Persistent surveillance with multiple robots

Persistent surveillance is the task of continuously monitoring an environment over a long period of time. Many multi-robot applications, including disaster response, security tasks as well as exploration and mapping, can be represented as a persistent surveillance problem. Understanding the problem’s properties and developing efficient algorithms for solving the problem are therefore highly relevant for multi-robot systems research.

Jürgen Scherer, who is currently finalizing his PhD entitled “Multi-Robot Persistent Surveillance with Connectivity Constraints”, exemplifies the basic persistent surveillance problem, “Robots have to visit all given sensing locations periodically while maintaining a multi-hop connection to a base station with the objective to minimize the duration between two consecutive visits of a sensing location.” Due to the connectivity constraint, the robots mutually restrict their possible movements and traditional patrolling strategies cannot be applied directly to the problem because they do not coordinate the robots’ movement in space and time to maintain connectivity. In his studies, Jürgen Scherer was able to prove that the basic problem and several related problem instances are NP-hard and, hence, that there are no simple (polynomial) algorithm possible for finding the optimal solution.

“In a further investigation, we relaxed the connectivity constraint and allowed delay-tolerant data transfers to the base station”, explains his supervisor Bernhard Rinner. “Thus, continuous connection from all robots to the base station is not required, and the robots can collaboratively transfer the data in a store-and-foward fashion.” For this relaxed problem, two objectives must be considered concurrently: the duration between consecutive visits and the delay between data capturing (at the sensing location) and data delivery (at the base station). Similar to the basic problem, we could show that persistent surveillance with relaxed communication constraints is also a NP hard problem.
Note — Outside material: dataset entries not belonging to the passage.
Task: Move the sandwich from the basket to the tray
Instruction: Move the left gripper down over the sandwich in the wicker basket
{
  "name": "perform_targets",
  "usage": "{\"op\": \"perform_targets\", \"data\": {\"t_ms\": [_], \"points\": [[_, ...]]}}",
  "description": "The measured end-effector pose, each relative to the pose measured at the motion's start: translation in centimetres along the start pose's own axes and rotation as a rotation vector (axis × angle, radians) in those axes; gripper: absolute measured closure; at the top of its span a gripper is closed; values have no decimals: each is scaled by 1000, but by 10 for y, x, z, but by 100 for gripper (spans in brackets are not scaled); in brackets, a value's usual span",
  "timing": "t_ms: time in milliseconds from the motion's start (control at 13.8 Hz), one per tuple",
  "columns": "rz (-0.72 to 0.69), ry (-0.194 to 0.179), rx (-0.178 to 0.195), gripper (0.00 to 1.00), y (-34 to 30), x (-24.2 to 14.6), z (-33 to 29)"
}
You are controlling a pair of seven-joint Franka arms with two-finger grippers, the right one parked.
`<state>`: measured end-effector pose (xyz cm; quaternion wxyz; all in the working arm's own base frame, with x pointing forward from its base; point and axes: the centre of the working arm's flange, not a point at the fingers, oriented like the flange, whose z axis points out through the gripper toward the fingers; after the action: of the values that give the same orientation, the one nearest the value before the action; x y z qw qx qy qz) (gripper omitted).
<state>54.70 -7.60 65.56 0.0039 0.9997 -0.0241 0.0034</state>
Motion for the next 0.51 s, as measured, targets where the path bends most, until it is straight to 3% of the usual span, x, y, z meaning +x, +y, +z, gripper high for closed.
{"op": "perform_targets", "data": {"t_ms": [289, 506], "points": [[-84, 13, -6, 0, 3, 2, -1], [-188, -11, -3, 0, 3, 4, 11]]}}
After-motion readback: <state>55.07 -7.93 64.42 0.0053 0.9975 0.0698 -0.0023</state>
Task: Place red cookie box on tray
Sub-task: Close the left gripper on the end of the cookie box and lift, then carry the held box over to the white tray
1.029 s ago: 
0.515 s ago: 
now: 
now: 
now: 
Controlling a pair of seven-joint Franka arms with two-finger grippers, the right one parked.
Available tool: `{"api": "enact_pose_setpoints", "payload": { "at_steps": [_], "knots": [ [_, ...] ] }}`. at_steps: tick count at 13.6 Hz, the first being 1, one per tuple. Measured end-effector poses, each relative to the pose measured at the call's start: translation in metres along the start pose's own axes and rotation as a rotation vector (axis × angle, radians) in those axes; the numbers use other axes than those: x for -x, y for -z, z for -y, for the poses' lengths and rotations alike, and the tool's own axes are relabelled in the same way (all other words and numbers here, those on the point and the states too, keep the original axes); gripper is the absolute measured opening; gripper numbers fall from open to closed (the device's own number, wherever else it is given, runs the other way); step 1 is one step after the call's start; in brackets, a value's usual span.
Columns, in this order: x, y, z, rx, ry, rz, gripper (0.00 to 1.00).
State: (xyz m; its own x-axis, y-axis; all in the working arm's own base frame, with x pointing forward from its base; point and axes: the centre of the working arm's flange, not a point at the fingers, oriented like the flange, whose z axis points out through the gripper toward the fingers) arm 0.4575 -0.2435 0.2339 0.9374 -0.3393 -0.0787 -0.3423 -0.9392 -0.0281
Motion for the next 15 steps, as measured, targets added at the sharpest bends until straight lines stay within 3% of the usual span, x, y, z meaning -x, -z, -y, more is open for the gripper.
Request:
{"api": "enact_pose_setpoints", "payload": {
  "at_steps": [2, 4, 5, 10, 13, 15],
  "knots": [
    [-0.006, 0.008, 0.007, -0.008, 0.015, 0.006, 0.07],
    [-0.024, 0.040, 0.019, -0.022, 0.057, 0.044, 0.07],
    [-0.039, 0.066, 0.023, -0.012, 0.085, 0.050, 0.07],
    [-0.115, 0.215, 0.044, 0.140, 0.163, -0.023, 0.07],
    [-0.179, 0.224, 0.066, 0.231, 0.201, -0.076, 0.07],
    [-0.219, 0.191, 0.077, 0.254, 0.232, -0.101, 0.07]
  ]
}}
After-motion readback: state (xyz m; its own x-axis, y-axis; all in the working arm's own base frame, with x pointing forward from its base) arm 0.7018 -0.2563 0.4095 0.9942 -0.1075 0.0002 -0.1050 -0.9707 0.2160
Individual surveillance tours of 5 robots (left) and their scheduling (right). The data is transferred via meeting points (circles) to the base station (square) with minimal latency.

Jürgen Scherer developed various heuristics for the solving the basic and relaxed persistent surveillance problems and compared their performance in simulation studies. Furthermore, he proposed an algorithm for the online execution of the individual schedules on the robots which will converge to the optimal schedule. “Overall, this work provides important theoretical results which are highly relevant for various multi-robot applications”, Bernhard Rinner concludes.

Selected publications

Jürgen Scherer and Bernhard Rinner. Multi-robot persistent surveillance with connectivity constraints. IEEE Access, 2020.

Jürgen Scherer and Bernhard Rinner. Multi-Robot Patrolling with Sensing Idleness and Data Delay Objectives. Journal of Intelligent & Robotic Systems, Springer, 2020.

Jürgen Scherer and Bernhard Rinner. Multi-UAV Surveillance With Minimum Information Idleness and Latency Constraints. IEEE Robotics and Automation Letters, 2020.